▶ [Action item]: Copy out all of the entries, keeping every word the same.
(Records provided Opens)
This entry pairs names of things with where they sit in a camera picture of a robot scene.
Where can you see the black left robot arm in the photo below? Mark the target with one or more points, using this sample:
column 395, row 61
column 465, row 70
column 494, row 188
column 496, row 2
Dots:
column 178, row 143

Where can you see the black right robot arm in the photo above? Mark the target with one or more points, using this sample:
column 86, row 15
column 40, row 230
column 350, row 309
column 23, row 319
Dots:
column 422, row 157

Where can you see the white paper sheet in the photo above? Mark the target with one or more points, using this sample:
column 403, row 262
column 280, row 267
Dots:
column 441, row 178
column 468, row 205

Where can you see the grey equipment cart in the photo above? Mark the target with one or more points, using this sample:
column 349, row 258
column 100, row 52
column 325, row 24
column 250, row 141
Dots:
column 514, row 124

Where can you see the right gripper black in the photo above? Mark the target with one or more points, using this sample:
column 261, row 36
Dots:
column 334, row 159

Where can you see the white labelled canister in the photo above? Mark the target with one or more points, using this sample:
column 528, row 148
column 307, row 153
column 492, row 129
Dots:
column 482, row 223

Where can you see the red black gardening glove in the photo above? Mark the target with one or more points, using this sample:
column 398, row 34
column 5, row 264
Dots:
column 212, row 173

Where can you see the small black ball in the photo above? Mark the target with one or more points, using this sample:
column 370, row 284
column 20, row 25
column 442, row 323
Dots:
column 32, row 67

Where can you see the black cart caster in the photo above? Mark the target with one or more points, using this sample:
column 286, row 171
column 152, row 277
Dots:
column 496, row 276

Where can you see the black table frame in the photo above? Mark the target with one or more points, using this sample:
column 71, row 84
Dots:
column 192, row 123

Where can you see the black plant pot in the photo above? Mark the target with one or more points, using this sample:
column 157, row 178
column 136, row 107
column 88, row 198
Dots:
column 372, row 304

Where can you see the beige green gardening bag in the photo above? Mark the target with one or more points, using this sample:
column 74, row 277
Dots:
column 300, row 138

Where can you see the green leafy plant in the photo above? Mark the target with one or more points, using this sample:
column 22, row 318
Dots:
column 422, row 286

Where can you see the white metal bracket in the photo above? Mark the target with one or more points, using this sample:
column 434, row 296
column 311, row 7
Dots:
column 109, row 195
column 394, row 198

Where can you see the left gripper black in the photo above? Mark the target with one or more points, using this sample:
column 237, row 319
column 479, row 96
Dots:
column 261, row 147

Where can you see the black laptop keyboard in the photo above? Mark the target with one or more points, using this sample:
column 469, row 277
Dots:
(Records provided Closes)
▶ [Output below]:
This entry pairs names of things with where they sit in a camera picture of a robot scene.
Where can you see the black left robot arm in the photo below? Mark the target with one or more points, using this sample:
column 395, row 61
column 465, row 70
column 494, row 188
column 496, row 2
Dots:
column 178, row 143

Where can you see the black right robot arm in the photo above? Mark the target with one or more points, using this sample:
column 86, row 15
column 40, row 230
column 350, row 309
column 23, row 319
Dots:
column 422, row 157

Where can you see the white paper sheet in the photo above? Mark the target with one or more points, using this sample:
column 403, row 262
column 280, row 267
Dots:
column 441, row 178
column 468, row 205

Where can you see the grey equipment cart in the photo above? Mark the target with one or more points, using this sample:
column 349, row 258
column 100, row 52
column 325, row 24
column 250, row 141
Dots:
column 514, row 124

Where can you see the right gripper black in the photo above? Mark the target with one or more points, using this sample:
column 261, row 36
Dots:
column 334, row 159

Where can you see the white labelled canister in the photo above? Mark the target with one or more points, using this sample:
column 528, row 148
column 307, row 153
column 492, row 129
Dots:
column 482, row 223

Where can you see the red black gardening glove in the photo above? Mark the target with one or more points, using this sample:
column 398, row 34
column 5, row 264
Dots:
column 212, row 173

Where can you see the small black ball in the photo above? Mark the target with one or more points, using this sample:
column 370, row 284
column 20, row 25
column 442, row 323
Dots:
column 32, row 67

Where can you see the black cart caster in the photo above? Mark the target with one or more points, using this sample:
column 286, row 171
column 152, row 277
Dots:
column 496, row 276

Where can you see the black table frame in the photo above? Mark the target with one or more points, using this sample:
column 71, row 84
Dots:
column 192, row 123

Where can you see the black plant pot in the photo above? Mark the target with one or more points, using this sample:
column 157, row 178
column 136, row 107
column 88, row 198
Dots:
column 372, row 304

Where can you see the beige green gardening bag in the photo above? Mark the target with one or more points, using this sample:
column 74, row 277
Dots:
column 300, row 138

Where can you see the green leafy plant in the photo above? Mark the target with one or more points, using this sample:
column 22, row 318
Dots:
column 422, row 286

Where can you see the white metal bracket in the photo above? Mark the target with one or more points, using this sample:
column 434, row 296
column 311, row 7
Dots:
column 109, row 195
column 394, row 198

Where can you see the left gripper black in the photo above? Mark the target with one or more points, using this sample:
column 237, row 319
column 479, row 96
Dots:
column 261, row 147

Where can you see the black laptop keyboard in the photo above? Mark the target with one or more points, using this sample:
column 469, row 277
Dots:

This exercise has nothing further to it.